Le pétrole repasse les 120 dollars, avec de possibles nouvelles sanctions contre la Russie


Le pétrole repasse les 120 dollars, avec de possibles nouvelles sanctions contre la Russie

Les prix du pétrole sont repassés au-dessus du seuil des 120 dollars le baril mercredi avant plusieurs sommets internationaux qui laissent présager de nouvelles sanctions occidentales contre la Russie après son invasion de l'Ukraine.

Vers 17H00 GMT (18H00 à Paris), le contrat de Brent de la mer du Nord, référence de l'or noir en Europe, pour livraison en mai prenait 4,66% à 120,86 dollars le baril.

Le baril de WTI coté à New York gagnait pour sa part 4,35% à 114,02 dollars.

Les cours de l'or noir avaient dévissé ces derniers jours de leur pic atteint au début de la guerre en Ukraine, évoluant même brièvement sous les 100 dollars il y a une semaine.

Un mois après le début du conflit ukrainien, "le pétrole russe continue de couler à flots. Les niveaux de production et d'exportation restent soutenus" mais "cela pourrait bientôt changer", affirme Stephen Brennock, analyste chez PVM Energy.

L'Union européenne réfléchit à un embargo sur le pétrole russe. "Les ministres des affaires étrangères ont discuté cette semaine d'une éventuelle interdiction du pétrole russe, même s'ils sont divisés".

La Russie a parallèlement "mis en garde contre une forte baisse des exportations de pétrole via l'oléoduc Caspian Pipeline Consortium après que l'infrastructure a été endommagée par une tempête", explique Walid Koudmani, analyste chez XTB.

Cet oléoduc achemine le pétrole de la mer Caspienne jusqu'au port russe de Novorossiysk.

Son endommagement met en péril un approvisionnement quotidien d'environ un million de barils de pétrole par jour. De quoi doper les prix de l'or noir sur un marché déjà tendu.

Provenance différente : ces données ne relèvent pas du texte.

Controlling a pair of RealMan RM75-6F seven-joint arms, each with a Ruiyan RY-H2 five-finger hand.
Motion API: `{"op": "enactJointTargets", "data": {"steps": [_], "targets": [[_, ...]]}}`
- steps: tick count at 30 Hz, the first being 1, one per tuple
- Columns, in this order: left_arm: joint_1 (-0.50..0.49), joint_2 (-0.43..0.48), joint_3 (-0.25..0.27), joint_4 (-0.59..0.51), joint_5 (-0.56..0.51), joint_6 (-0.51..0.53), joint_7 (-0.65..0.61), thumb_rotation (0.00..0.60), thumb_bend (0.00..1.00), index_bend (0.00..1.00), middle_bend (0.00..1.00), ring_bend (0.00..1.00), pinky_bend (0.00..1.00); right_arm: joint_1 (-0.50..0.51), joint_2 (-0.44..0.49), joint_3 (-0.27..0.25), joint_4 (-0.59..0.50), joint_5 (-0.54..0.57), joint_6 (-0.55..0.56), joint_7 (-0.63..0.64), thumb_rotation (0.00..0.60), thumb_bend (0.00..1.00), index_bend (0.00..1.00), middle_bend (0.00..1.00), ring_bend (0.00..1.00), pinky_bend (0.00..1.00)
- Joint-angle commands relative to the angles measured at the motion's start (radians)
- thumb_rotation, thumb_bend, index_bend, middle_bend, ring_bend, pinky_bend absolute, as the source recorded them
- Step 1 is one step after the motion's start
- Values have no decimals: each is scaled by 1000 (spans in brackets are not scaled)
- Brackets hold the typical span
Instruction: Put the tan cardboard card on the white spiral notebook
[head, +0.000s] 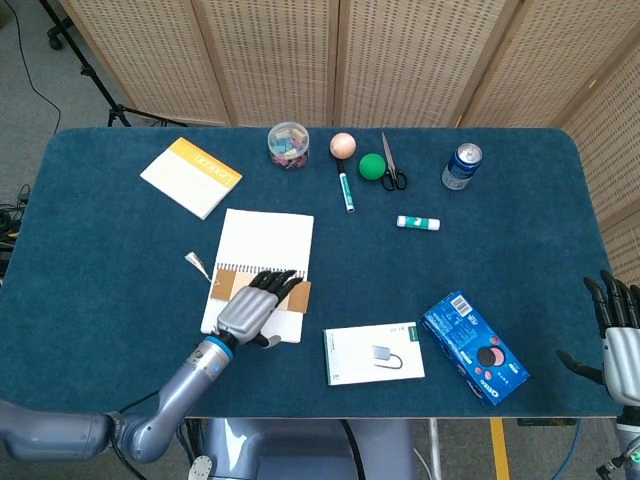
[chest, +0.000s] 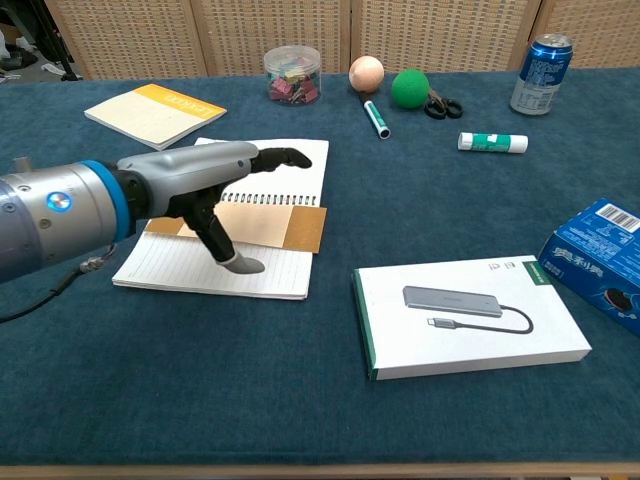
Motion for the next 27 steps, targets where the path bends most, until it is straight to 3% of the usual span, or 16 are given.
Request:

Alexandre Novak, vice-Premier ministre russe chargé de l'Énergie, a quant à lui déclaré mercredi qu'il était "absolument évident que sans les hydrocarbures russes, si des sanctions sont imposées, les marchés du gaz et du pétrole s'effondreront".

 

– Un "tournant politique" ? –

 

Un sommet de l'Otan a été convoqué jeudi, jour où se tiennent également à Bruxelles un sommet du G7 et le sommet de l'Union européenne.

Le président américain Joe Biden, qui participera à ces trois rendez-vous, a déjà annoncé que les Occidentaux allaient adopter "de nouvelles sanctions contre la Russie et renforcer" celles déjà en place.

"Une interdiction totale du pétrole près d'un mois après l'invasion de l'Ukraine constituerait un tournant politique pour l'Europe, qui a jusqu'à présent évité toute sanction énergétique", rappelle Louise Dickson, analyste pour Rystad Energy.

Si l'UE renonçait totalement au pétrole provenant des ports et des oléoducs russes, cela entraînerait un manque de plus de deux millions de barils de brut par jour sur le marché, selon les estimations de Rystad Energy.

Les importations russes assurent à l'Europe 40% de ses besoins en gaz naturel et 30% pour le pétrole.

 

– De l'eau dans le gaz –

 

Les prix du gaz naturel européen ont accéléré leur hausse mercredi, après que Vladimir Poutine a annoncé que la Russie n'accepterait plus de paiements en dollars ou en euros pour les livraisons de gaz à l'UE, donnant une semaine à la banque centrale et au gouvernement pour élaborer le nouveau système en roubles.

"Cela a ajouté un autre élément d'incertitude au marché européen du gaz déjà chaotique en compliquant les achats de gaz que de nombreux pays ont été réticents à interrompre", commente Vinicius Romano de Rystad Energy.

Le TTF néerlandais, référence du marché du gaz naturel européen, a brièvement dépassé les 132 euros le mégawattheure (MWh), suite aux déclarations du président russe.

Il évoluait lundi vers 17H00 GMT à 110,50 euros le MWh, en hausse de près de 12%. Il reste cependant très loin de son sommet historique, atteint le 7 mars dernier, à 345,00 euros le MWh.

"Les accords de distribution de gaz sont généralement considérés comme sacro-saints", poursuit Vinicius Romano. Instaurer un paiement en roubles pourrait selon lui, "dans un scénario extrême, (...) donner aux acheteurs une raison de revoir d'autres aspects de leurs contrats, comme la durée", ou simplement "accélérer leur sortie du gaz russe".